Perhaps the quickest way to become a licensed RN in Pennsylvania is via a two-year Associate Degree, Nursing (ADN). ADNs are widely available at colleges and universities. Although a typical ADN takes two years, they usually require numerous prerequisites that can take six months to a year to complete. Around ten courses in math, English, psychology, biology and chemistry, with a minimum of a C average, are required before even applying to a nursing program. With competitive entry based highly on grades, the minimum will not always guarantee acceptance, so it is advisable to achieve exceptional grades before application.

From communication to psychology, math, physiology and microbiology, prerequisites for an ADN prepare students for the technical, psychological, and emotional aspects that are a large part of everyday work in a health care setting. Still, the main focus is targeted nursing courses that cover everything from emotional support and theory to clinical practice. And once the coursework is completed, students are ready to take the National Council Licensure Examination-Registered Nurse (NCLEX-RN). To take the examination, students must first apply to the Pennsylvania Board of Nursing and provide evidence of successful completion of a state approved RN program or equivalent within the US. The NCLEX-RN costs $200 to take, and the Pennsylvania Board of Nursing also charges a $35 application fee. It is important to note that this application takes into account criminal record, so, if you have a criminal history, it is advisable to consult with your nursing program prior to entry to see if it is a problem—the Pennsylvania State Board of Nursing considers criminal record on a case to case basis. Once a student passes the NCLEX-RN, they are placed on the Pennsylvania Nursing Registry and are eligible to work as an RN. Every two years, an RN license requires 30 hours of continuing education for renewal at a cost of $45.

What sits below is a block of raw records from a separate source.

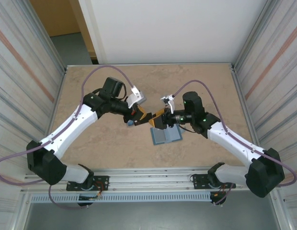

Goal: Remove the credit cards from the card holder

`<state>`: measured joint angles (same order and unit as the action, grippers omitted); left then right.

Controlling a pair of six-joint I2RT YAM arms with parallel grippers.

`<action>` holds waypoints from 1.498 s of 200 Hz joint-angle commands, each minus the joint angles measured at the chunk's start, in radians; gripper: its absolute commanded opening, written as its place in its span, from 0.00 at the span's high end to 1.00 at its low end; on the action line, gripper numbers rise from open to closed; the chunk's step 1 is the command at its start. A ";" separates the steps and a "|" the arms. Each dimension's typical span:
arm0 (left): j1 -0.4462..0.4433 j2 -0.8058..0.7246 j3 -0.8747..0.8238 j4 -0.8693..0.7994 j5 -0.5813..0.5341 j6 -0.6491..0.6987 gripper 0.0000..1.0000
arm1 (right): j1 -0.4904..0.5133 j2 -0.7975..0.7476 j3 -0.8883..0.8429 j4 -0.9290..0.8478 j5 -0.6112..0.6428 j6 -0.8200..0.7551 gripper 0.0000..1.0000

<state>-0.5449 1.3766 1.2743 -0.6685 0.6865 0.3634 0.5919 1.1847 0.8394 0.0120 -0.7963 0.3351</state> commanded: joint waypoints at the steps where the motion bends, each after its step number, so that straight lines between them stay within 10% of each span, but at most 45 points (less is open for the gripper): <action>1: 0.015 -0.035 -0.044 0.096 -0.123 0.065 1.00 | -0.013 -0.047 -0.017 -0.031 0.064 0.008 0.37; 113: 0.132 0.091 -0.178 0.372 -0.194 0.307 1.00 | -0.038 -0.137 -0.045 -0.153 0.449 0.091 0.06; 299: 0.204 0.357 -0.092 0.430 -0.213 0.308 1.00 | -0.061 -0.129 -0.044 -0.195 0.506 0.127 0.05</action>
<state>-0.3527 1.7119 1.1542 -0.2527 0.4725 0.6453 0.5362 1.0668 0.7982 -0.1692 -0.3061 0.4412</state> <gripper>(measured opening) 0.057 0.954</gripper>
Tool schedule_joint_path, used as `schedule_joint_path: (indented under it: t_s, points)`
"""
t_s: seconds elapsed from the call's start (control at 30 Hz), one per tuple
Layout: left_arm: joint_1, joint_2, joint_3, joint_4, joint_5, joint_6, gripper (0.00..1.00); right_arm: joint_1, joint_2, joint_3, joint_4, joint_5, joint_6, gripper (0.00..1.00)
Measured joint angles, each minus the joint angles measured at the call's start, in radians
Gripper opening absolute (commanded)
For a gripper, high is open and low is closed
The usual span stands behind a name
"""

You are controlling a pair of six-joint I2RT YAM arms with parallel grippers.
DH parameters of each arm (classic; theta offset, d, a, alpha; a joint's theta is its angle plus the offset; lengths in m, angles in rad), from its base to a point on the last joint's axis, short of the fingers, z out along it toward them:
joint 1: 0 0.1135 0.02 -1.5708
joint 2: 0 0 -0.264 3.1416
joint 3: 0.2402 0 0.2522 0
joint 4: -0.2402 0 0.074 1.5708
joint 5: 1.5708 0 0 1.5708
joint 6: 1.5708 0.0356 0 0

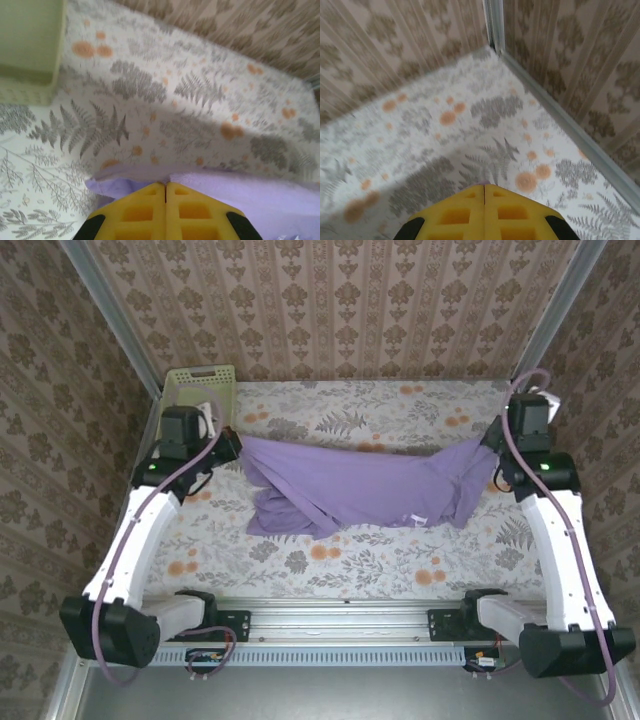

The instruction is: Fold the inside-out t-shirt

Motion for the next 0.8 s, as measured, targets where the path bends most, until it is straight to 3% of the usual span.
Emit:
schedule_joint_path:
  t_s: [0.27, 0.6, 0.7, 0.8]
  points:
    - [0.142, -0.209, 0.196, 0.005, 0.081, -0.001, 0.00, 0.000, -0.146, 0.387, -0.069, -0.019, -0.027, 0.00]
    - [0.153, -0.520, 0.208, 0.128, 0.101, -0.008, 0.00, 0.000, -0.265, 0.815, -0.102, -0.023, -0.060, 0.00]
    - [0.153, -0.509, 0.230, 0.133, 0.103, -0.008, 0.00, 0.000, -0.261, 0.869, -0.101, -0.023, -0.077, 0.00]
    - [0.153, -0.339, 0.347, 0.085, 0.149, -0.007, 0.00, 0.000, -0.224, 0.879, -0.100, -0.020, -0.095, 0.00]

Another route to becoming an RN is through a BSN, which can be pursued from the outset of their nursing training, after receiving an ADN, or following training and licensure as a Practical Nurse. The first two years are pretty much the same as an ADN, with electives from general studies and nursing-specific coursework. However, in the final two years, courses go beyond the skills and theories required of an entry-level RN to focus on such specialized topics as pathophysiology, child care, caring for older adults, populations and communities, leadership, advanced theory, nursing research and more. During a BSN, students do a yearly practicum in order to gain workplace experience to supplement their studies, ensuring they leave the program with working knowledge of a health care setting as well as technical and theoretical understanding of the nursing process.

BSNs in Pennsylvania take the focus beyond the baseline knowledge required to practice as a nurse and require students to take their critical thinking skills to the next level, preparing them for a leadership role in a health care setting. They leave the program not only prepared for the NCLEX-RN and work as a RN, but also with research experience and an array of specialized knowledge that can open doors towards a more dynamic career, and higher earning potential, than what is available to ADN equipped Registered Nurses—something worth thinking about when deciding whether to pursue an ADN or a BSN.